──────── Data segment
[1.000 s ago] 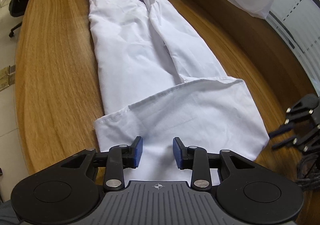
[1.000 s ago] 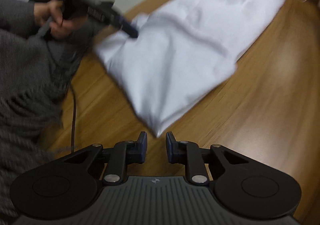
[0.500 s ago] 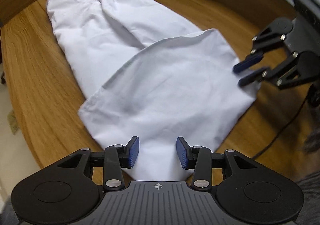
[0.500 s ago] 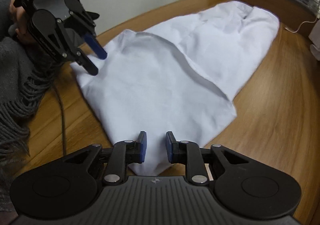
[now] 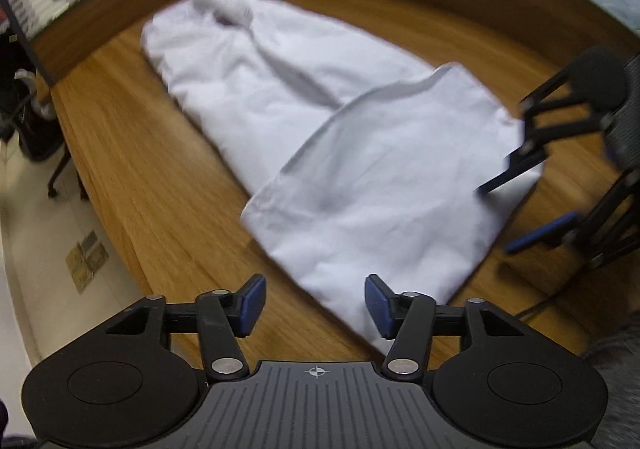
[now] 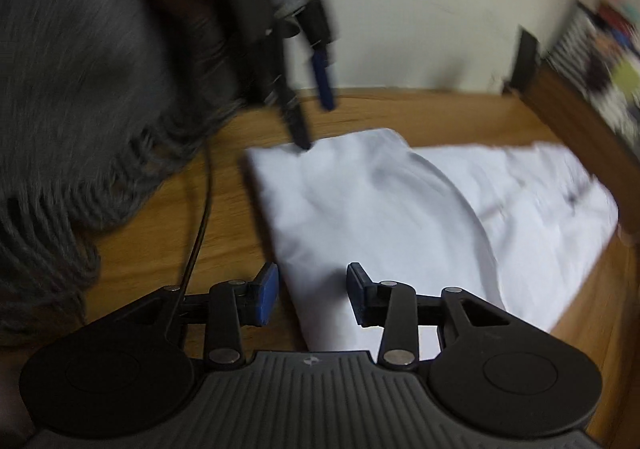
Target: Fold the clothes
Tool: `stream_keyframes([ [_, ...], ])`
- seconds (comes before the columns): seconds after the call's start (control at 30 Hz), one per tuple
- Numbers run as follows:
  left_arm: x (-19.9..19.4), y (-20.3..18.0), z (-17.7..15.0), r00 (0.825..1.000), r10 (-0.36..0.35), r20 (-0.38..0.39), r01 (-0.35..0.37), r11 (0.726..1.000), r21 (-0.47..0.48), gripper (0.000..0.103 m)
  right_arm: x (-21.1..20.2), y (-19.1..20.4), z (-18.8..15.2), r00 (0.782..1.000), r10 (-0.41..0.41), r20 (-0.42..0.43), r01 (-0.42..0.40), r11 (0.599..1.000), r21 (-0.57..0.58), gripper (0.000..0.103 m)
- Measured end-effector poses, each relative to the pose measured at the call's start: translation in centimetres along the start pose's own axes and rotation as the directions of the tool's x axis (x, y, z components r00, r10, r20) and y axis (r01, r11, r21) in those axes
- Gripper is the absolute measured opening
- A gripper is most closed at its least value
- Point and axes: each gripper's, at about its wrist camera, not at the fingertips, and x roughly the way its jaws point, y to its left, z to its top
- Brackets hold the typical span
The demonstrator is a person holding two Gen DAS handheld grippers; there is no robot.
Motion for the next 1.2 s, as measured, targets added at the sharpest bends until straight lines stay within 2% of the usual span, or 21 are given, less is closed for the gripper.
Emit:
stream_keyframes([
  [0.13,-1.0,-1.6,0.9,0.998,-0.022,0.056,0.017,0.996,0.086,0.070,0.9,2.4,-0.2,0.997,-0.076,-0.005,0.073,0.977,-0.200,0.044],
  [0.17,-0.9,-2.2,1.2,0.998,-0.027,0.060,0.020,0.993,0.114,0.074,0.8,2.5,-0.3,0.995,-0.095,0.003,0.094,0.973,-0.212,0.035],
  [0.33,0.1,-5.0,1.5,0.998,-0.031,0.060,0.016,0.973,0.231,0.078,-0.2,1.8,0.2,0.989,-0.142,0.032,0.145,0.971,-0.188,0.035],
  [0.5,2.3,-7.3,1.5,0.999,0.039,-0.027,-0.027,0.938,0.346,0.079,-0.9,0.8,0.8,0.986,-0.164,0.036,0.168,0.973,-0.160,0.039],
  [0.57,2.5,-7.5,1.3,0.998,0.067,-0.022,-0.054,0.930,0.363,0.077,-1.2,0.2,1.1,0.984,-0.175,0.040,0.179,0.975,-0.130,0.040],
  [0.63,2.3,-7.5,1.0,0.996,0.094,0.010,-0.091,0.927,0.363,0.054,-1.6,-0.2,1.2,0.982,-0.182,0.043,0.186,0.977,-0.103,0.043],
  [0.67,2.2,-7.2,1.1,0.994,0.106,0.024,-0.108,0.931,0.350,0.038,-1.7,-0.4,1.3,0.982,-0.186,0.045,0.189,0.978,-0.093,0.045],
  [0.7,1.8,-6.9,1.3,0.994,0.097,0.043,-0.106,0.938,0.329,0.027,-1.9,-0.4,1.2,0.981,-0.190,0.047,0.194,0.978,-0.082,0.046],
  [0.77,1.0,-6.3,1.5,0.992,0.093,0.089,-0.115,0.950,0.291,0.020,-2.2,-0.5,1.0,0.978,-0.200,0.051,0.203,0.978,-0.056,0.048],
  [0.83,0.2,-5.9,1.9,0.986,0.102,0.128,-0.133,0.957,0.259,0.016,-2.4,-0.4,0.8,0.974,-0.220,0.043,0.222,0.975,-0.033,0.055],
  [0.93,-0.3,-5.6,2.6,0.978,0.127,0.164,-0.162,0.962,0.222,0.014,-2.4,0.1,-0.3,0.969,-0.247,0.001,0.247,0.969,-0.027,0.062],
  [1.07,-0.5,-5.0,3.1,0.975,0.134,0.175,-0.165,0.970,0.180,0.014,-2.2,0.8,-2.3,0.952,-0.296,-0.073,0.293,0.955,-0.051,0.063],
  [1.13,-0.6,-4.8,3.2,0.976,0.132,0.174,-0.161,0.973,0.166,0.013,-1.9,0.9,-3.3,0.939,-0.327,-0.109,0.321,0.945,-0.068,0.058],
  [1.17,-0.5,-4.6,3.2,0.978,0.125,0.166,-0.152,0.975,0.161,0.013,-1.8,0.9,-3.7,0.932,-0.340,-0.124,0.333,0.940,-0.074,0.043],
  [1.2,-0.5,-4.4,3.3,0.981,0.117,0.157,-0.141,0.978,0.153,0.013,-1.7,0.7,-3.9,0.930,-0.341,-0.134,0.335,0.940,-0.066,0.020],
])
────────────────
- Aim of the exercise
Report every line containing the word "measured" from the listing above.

- Response
- Measured end-effector poses, each relative to the pose measured at the call's start: translation in centimetres along the start pose's own axes and rotation as the directions of the tool's x axis (x, y, z components r00, r10, r20) and y axis (r01, r11, r21) in those axes
- Gripper is the absolute measured opening
Motion for the next 1.2 s, as measured, targets added at the sharpest bends until straight lines stay within 2% of the usual span, or 21 are given, less is closed for the gripper.

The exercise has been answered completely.